Researchers Provide Insights and Advice

A question-and-answer session followed Dr. Morris’ review, when he was asked the following questions: “What have you learned through the VISION trial and other radioligand therapies that helped make this successful? What specific recommendations do you have for nuclear medicine physicians who are new to this type of therapy?”

“One piece of advice that I would give is that, historically speaking, medical oncologists, radiation oncologists and urologists have tried, largely unsuccessfully, to do multidisciplinary clinics,” Dr. Morris said. “They have been historically inefficient to run and sometimes disappointing. On the other hand, we are now in an era when we have greater flexibility and more creative models of shared caregiving than we ever have had coming out of the pandemic.” These include virtual clinics, which provide more flexibility for collaboration and multidisciplinary care, as opposed to the rigid definitions of the past, “which is everyone’s in the same room with the patient at the same time,” he continued. “I think that we need to think very creatively, and strike right now, while the iron is hot.”

Questions were also posed to Ghassan El-Haddad, MD, Moffitt Cancer Center, who was also involved in VISION. In response to a question about the importance of a strong collaboration between nuclear medicine and medical oncology to successfully implement 177Lu-PSMA-617 and similar therapies, Dr. El-Haddad said he could not “stress the importance enough.”: “At Moffitt, we do have a very close collaboration, we have our own clinic, we participate in the tumor boards and the GU tumor boards. This is where you get to have a much closer relationship,” Dr. El-Haddad explained.

“It is very important to be able to have a successful therapeutic program. One of the issues is with the dropouts from the VISION trial was initially [perhaps related to a] lack of collaboration. [The trial] required a little bit more education and communication between the nuclear medicine physicians and the medical oncologist. You could see that the dropout significantly dropped after the remediation plan. That is a very clear objective way to show you that the collaboration between nuclear medicine physicians, medical oncologists, and urologists is extremely important. We saw it in the VISION trial – just by doing more, by strengthening this collaboration, you can get good results and decrease the dropouts.”

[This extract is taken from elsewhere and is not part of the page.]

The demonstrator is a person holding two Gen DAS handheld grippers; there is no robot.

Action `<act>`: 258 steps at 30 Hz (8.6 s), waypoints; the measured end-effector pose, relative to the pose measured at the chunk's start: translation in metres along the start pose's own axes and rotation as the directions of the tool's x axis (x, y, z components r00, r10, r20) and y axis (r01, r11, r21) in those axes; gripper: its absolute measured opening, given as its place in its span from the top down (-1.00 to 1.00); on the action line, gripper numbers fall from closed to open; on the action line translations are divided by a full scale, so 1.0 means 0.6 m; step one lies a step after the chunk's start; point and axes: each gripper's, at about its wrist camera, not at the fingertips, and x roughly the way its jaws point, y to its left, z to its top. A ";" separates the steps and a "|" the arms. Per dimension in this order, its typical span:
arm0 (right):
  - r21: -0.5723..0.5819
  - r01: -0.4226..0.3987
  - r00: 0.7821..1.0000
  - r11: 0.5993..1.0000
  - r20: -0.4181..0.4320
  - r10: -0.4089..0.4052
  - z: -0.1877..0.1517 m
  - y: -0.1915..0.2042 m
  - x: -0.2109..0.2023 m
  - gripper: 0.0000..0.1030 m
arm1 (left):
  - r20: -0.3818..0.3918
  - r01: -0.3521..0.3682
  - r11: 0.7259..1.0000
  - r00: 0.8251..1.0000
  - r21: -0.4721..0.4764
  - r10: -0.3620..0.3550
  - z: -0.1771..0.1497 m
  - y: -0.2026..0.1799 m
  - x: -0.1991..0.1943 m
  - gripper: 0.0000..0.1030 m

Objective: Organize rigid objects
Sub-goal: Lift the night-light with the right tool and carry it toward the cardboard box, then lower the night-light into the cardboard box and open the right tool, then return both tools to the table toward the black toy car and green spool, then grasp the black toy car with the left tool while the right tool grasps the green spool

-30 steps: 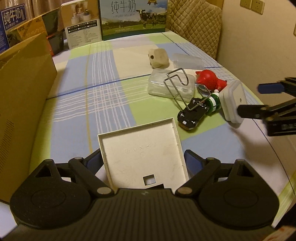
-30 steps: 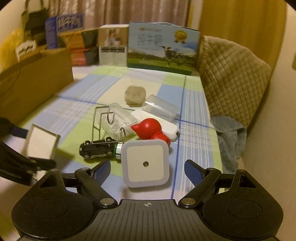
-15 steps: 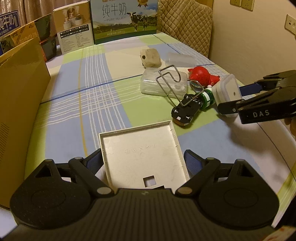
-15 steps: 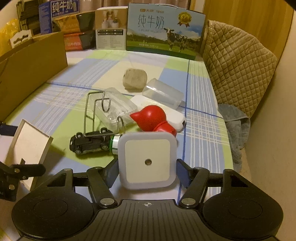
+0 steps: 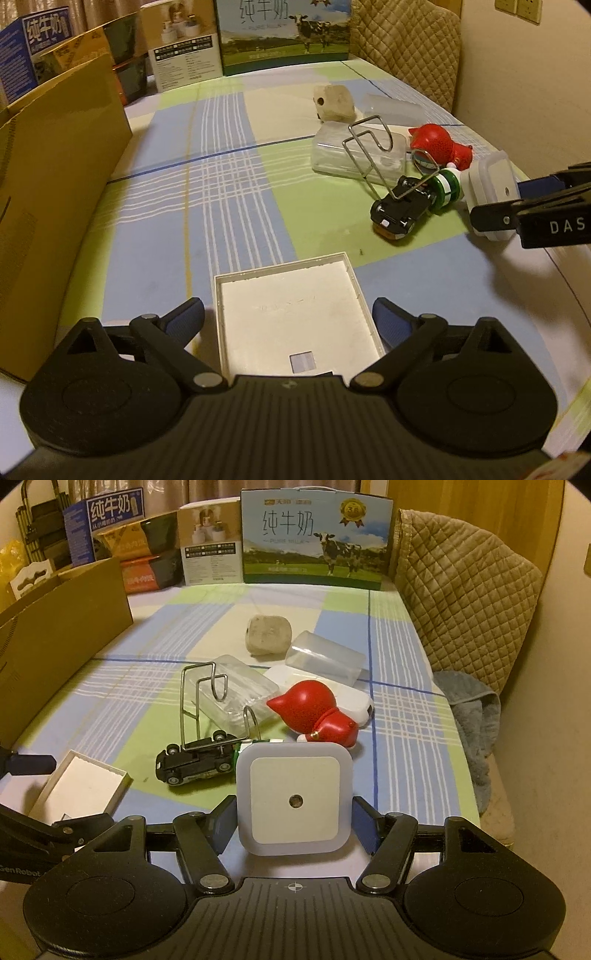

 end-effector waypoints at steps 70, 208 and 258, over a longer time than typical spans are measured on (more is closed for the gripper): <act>-0.070 -0.273 0.915 0.960 0.288 0.281 0.185 0.236 -0.185 -0.20 | 0.234 -0.116 0.993 0.966 0.031 0.106 0.159 0.267 -0.281 -0.67; 0.187 -0.031 0.996 0.982 0.084 0.015 0.002 -0.038 -0.031 -0.55 | -0.122 0.374 0.878 0.927 0.297 -0.354 0.100 -0.054 0.063 0.46; 0.159 -0.055 0.998 0.986 -0.015 0.058 0.018 0.009 0.028 0.44 | -0.088 0.292 0.919 0.956 0.264 -0.278 0.065 0.006 0.039 0.50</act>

Dr. El-Haddad added that: “[Nuclear physicians, oncologists, and urologists] cannot really work in a silo in nuclear medicine. This is a new era, we’re at the crossroads where we want to have to get more involved in the clinics. Otherwise, these new, exciting therapies will be just taken over by somebody else. We do have, for example, a clinic in nuclear medicine, where we see the patients, we have nurse practitioners that follow the patients, and we make sure that their labs are correct before each treatment.”

Those sentiments were echoed by Dr. Morris, who said: “The patient needs to be managed by someone who’s going to manage the overall patient issues, such as pain, constipation, the systemic component of their treatment, as well as the nuclear medicine–specific component. Now, there isn’t necessarily a specific prescriptive set of instructions that I would give on how to do that. Every center is going to have to sort that out. But it does take real energy.”